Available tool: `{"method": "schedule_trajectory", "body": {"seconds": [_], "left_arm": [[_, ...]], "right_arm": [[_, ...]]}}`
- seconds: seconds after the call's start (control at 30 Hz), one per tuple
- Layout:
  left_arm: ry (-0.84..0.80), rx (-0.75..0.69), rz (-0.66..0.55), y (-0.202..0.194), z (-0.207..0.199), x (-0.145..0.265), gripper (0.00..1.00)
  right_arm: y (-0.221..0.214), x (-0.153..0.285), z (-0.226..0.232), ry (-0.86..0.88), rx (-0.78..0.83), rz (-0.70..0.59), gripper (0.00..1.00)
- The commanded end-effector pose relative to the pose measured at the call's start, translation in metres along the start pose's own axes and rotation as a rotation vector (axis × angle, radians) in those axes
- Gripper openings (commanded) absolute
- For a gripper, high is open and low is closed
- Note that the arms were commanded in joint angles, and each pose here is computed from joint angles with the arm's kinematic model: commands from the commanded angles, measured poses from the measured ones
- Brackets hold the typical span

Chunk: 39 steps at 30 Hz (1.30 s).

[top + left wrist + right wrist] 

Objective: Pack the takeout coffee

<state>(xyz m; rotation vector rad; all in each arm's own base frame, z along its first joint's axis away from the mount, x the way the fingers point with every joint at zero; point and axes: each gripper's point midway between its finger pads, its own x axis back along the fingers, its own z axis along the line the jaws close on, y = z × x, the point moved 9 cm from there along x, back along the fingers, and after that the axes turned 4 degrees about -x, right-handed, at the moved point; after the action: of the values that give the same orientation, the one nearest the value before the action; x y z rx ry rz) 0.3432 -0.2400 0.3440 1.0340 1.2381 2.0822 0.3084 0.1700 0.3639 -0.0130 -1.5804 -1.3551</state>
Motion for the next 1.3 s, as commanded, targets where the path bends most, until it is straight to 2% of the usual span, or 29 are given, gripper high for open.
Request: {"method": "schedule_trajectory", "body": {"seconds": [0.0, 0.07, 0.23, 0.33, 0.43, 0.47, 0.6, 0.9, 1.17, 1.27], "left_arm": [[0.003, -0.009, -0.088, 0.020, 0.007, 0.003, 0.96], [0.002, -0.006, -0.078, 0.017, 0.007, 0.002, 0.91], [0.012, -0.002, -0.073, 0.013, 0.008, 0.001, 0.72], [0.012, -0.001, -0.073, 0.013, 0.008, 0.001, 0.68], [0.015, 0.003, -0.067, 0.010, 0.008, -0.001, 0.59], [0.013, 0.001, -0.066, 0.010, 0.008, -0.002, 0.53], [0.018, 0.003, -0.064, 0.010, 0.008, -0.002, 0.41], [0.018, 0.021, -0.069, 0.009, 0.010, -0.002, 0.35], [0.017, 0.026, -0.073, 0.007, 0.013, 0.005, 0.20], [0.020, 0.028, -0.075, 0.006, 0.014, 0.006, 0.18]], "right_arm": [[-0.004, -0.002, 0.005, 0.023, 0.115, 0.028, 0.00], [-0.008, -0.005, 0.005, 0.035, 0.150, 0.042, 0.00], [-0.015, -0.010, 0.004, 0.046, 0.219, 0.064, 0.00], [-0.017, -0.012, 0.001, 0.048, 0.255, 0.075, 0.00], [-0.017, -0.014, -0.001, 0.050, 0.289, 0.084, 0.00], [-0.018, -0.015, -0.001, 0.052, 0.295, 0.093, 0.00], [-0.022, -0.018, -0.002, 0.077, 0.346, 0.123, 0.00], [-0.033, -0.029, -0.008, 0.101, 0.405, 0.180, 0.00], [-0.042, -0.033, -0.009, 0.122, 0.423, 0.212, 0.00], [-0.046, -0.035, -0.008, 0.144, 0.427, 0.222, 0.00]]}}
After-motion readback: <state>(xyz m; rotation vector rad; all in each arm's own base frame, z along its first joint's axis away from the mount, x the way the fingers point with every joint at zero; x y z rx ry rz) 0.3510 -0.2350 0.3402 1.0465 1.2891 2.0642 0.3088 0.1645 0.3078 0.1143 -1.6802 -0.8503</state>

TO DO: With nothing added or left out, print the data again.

WRITTEN ANSWER:
Available tool: `{"method": "schedule_trajectory", "body": {"seconds": [_], "left_arm": [[_, ...]], "right_arm": [[_, ...]]}}`
- seconds: seconds after the call's start (control at 30 Hz), one per tuple
- Layout:
  left_arm: ry (-0.84..0.80), rx (-0.75..0.69), rz (-0.66..0.55), y (-0.202..0.194), z (-0.207..0.199), x (-0.145..0.265), gripper (0.00..1.00)
  right_arm: y (-0.221..0.214), x (-0.153..0.285), z (-0.226..0.232), ry (-0.86..0.88), rx (-0.78..0.83), rz (-0.70..0.59), gripper (0.00..1.00)
- The commanded end-effector pose relative to the pose measured at the call's start, translation in metres along the start pose's own axes and rotation as a rotation vector (axis × angle, radians) in those axes
- Gripper openings (commanded) absolute
- For a gripper, high is open and low is closed
- Note that the arms were commanded in joint angles, and each pose here is computed from joint angles with the arm's kinematic model: commands from the commanded angles, measured poses from the measured ones
- Brackets hold the typical span

Chunk: 39 steps at 30 Hz (1.30 s).

[top + left wrist + right wrist] 

Objective: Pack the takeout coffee

<state>(xyz m; rotation vector rad; all in each arm's own base frame, z along its first joint's axis away from the mount, x the way the fingers point with every joint at zero; point and axes: each gripper's point midway between its finger pads, its own x axis back along the fingers, its own z axis along the line the jaws close on, y = z × x, the point moved 9 cm from there along x, back along the fingers, and after that the axes turned 4 degrees about -x, right-handed, at the moved point; after the action: of the values that give the same orientation, the one nearest the value before the action; x y z rx ry rz) 0.3432 -0.2400 0.3440 1.0340 1.2381 2.0822 0.3084 0.1700 0.3639 -0.0130 -1.5804 -1.3551</state>
Motion for the next 1.3 s, as commanded, targets where the path bends most, until it is straight to 2% of the usual span, or 29 are given, gripper high for open.
Request: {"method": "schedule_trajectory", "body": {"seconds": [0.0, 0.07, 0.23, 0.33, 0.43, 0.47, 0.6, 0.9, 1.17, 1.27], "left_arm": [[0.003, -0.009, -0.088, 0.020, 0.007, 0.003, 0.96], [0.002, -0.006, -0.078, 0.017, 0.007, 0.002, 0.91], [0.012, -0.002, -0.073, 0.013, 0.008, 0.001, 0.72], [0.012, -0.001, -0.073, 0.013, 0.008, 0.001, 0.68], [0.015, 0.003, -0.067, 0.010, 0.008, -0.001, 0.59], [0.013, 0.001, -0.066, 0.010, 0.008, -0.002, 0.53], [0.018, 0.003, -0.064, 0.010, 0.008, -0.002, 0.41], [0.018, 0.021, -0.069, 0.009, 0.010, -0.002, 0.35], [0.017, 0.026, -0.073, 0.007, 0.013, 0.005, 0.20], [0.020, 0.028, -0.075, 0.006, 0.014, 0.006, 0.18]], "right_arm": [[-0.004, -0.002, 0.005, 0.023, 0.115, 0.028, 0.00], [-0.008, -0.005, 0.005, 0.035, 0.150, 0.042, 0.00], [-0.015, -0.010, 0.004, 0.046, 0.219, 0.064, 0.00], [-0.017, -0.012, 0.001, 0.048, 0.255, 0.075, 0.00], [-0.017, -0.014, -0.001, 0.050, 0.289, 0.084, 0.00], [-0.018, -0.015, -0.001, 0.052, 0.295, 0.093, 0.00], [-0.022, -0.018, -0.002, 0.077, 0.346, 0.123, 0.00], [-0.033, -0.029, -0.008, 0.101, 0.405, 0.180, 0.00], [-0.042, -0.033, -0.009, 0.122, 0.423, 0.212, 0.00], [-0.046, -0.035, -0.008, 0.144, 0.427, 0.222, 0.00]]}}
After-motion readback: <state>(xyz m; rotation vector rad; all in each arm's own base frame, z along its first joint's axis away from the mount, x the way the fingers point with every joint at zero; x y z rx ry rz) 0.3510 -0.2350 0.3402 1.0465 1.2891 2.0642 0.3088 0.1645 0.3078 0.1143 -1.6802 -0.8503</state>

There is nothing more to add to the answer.